### PROBLEM REQUIREMENTS
Locate all lines in the data below that hold "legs" and show them.

### INFORMATION

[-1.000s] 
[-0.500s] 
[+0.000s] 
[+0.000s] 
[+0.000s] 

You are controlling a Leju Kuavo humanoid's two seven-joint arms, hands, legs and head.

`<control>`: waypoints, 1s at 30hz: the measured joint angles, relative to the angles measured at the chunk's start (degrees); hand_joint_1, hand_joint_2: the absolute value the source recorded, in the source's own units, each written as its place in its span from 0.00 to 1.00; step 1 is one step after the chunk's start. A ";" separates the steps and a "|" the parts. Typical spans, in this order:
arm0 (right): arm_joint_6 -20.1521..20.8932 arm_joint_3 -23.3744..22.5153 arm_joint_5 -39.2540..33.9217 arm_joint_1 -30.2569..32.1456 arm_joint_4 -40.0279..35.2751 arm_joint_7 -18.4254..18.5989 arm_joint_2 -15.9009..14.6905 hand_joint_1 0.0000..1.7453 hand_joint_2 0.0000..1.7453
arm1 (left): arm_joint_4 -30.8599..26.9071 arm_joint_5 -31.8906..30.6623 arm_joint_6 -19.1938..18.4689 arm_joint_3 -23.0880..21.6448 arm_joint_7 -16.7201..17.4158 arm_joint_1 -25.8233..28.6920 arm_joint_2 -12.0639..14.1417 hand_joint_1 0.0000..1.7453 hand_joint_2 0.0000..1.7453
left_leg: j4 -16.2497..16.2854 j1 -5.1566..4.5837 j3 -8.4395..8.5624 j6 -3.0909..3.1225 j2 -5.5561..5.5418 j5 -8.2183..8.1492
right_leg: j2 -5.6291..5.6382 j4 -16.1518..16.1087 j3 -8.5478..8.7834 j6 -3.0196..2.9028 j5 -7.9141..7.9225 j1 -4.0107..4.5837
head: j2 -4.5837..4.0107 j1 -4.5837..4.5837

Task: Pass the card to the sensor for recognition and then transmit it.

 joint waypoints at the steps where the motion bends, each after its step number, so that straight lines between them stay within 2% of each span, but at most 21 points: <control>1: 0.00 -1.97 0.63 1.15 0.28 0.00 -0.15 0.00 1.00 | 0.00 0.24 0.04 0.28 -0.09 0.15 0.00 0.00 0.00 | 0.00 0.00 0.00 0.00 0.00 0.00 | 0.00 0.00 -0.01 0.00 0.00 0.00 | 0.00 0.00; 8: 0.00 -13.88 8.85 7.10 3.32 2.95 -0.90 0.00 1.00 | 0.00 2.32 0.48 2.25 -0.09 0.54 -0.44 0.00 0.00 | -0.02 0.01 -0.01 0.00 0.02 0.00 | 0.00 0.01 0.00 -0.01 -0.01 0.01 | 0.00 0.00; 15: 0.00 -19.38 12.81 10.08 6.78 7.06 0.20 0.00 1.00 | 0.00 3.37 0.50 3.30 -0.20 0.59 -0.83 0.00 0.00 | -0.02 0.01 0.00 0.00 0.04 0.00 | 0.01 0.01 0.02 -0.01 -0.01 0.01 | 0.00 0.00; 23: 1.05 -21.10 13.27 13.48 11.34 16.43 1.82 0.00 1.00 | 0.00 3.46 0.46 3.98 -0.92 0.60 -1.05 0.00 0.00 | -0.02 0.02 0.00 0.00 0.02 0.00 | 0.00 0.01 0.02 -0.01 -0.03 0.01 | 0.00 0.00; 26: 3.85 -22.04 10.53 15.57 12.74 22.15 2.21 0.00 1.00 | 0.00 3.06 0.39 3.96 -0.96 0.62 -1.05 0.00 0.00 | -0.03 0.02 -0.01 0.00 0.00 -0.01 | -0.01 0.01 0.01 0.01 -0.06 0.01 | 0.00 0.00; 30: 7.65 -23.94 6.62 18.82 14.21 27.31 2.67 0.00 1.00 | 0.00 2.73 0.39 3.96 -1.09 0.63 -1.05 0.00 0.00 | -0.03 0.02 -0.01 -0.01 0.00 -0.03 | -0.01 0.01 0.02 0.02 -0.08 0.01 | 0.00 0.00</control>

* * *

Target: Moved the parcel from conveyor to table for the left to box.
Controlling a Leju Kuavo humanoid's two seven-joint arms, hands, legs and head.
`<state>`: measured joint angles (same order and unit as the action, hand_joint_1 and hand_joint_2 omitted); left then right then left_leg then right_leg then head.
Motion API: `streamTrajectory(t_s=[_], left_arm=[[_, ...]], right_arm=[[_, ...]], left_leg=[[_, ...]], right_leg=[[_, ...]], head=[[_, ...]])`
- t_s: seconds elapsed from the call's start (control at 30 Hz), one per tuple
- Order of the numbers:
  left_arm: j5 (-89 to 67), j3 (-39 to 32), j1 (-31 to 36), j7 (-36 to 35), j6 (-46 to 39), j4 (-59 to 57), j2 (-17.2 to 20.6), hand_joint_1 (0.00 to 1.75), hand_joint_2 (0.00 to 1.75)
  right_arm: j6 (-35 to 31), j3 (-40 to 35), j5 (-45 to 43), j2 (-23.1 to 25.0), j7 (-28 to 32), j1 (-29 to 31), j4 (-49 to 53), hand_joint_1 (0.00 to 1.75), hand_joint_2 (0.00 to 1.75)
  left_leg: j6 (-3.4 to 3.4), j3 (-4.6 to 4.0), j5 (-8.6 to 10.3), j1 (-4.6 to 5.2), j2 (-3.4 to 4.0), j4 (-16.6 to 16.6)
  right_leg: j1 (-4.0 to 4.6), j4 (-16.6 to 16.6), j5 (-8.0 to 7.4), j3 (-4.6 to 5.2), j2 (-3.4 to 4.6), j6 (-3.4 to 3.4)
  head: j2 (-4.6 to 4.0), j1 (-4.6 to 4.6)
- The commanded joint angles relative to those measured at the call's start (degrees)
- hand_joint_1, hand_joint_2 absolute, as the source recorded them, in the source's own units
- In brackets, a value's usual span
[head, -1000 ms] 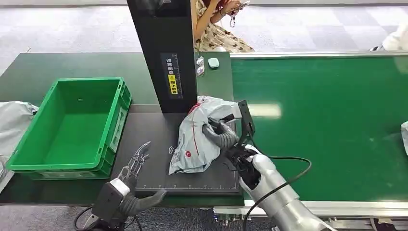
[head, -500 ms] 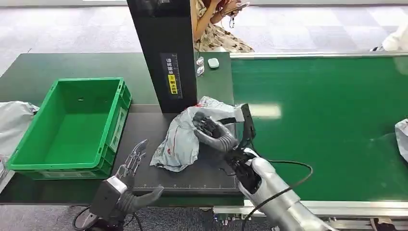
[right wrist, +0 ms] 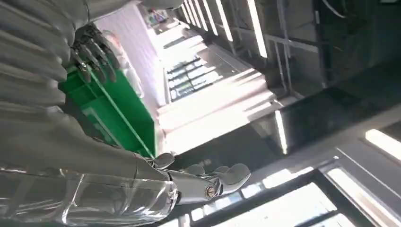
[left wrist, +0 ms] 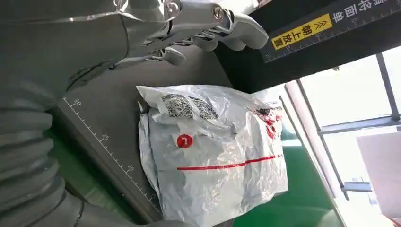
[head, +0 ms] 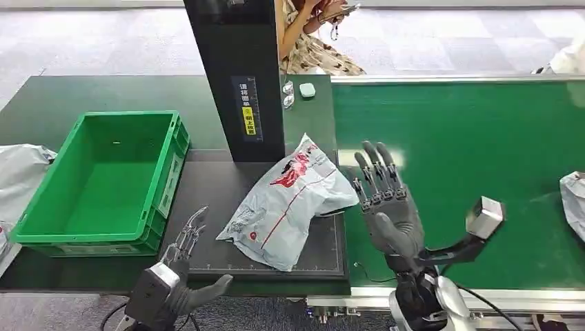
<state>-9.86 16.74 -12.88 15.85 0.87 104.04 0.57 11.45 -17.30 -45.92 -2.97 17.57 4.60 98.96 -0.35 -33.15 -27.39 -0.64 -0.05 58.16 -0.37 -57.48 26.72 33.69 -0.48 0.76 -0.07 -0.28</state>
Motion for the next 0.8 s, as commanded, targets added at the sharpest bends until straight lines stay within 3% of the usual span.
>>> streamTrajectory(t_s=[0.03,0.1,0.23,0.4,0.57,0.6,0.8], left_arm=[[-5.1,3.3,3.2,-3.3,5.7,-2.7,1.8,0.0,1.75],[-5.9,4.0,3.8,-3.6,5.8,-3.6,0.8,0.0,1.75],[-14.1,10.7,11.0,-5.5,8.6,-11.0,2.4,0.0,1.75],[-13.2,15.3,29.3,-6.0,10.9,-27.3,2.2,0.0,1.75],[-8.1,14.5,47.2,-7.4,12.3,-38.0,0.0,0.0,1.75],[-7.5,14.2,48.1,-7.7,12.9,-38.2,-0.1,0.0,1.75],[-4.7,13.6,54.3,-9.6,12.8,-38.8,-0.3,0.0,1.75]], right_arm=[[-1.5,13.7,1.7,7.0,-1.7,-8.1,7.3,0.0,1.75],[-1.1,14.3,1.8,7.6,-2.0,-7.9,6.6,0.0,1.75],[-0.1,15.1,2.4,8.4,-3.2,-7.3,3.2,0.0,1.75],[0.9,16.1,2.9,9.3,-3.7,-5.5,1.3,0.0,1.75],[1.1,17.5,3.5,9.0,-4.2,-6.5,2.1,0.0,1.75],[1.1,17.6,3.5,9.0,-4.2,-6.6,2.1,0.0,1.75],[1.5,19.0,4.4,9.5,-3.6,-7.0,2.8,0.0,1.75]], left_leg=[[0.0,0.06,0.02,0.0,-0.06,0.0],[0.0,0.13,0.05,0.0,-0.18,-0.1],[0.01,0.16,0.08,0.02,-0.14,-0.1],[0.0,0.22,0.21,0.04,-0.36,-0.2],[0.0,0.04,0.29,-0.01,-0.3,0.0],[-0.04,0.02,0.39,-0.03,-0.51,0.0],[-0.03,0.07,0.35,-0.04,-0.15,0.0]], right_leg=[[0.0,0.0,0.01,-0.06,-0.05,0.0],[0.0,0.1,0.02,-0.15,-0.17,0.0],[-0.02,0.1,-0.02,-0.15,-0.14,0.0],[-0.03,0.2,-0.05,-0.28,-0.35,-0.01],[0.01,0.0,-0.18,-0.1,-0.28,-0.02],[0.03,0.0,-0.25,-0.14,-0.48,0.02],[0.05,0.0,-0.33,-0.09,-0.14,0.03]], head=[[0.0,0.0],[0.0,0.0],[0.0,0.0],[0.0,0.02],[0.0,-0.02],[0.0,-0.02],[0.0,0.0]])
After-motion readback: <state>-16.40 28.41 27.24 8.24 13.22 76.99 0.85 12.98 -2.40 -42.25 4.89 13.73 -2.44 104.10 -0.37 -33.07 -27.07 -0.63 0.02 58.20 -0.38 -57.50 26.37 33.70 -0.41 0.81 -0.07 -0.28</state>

### PROBLEM SOLUTION
You are controlling a Leju Kuavo humanoid's two seven-joint arms, hands, legs and head.
Controlling a Leju Kuavo humanoid's two seven-joint arms, hands, legs and head.

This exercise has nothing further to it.